Man solle nicht „man“ sagen, wenn man „ich“ meint, habe ich mal als Kommunikationsregel gesagt bekommen. Verallgemeinerungen wirken im Gespräch komisch und distanziert, also würde man sich eben gerade nicht ein-, sondern ausschließen.

„Man müsste mal das Zimmer aufräumen.“

„Wir lesen nicht mehr richtig.“

Wenn ich verallgemeinere oder generalisiere, versuche ich zu verstehen, daraus kann sich etwas entwickeln oder hohl sein. Es sind steile Thesen. Das ist okay für eine Lernphase, aber so langsam verliere ich daran das Interesse. Genug Gedanken gemacht.

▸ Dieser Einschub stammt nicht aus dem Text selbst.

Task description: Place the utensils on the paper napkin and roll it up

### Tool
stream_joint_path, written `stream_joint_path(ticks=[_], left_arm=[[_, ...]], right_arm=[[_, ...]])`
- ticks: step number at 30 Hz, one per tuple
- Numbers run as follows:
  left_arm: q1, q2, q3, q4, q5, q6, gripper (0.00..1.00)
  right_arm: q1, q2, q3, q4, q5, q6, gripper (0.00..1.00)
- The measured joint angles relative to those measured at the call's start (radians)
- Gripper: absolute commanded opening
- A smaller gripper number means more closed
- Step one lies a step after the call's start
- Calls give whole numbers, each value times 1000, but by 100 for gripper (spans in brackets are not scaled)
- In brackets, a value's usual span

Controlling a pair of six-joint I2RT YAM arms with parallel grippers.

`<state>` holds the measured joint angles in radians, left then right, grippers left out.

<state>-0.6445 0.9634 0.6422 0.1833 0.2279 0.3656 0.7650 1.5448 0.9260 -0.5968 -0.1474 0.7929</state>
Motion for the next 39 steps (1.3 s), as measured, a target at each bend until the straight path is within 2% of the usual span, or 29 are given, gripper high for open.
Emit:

Ich merke, dass ich zuhöre, mir Geschichten anhöre, und weil sich Menschen ständig verändern, verändern sich auch alle Annahmen ständig.

Ich würde alle „mans“ und „wirs“ für eine gewisse Zeit aus meine Denken verbannen, außer, es sind echte erlebte „wirs“, wir als Gruppe in einem Raum an einem Ort mit ein paar Gemeinsamkeiten.

Ich kann von mir selbst reden, das muss reichen.

5 Kommentare zu „Von sich selbst reden, hohle Generalisierungen, versuchen, zu verstehen"

  1. „Man müsste mal“. Nicht das man nur sich selbst dahinter versteckt. Manchmal möchte man auch die Person die man damit adressiert nicht direkt nennen.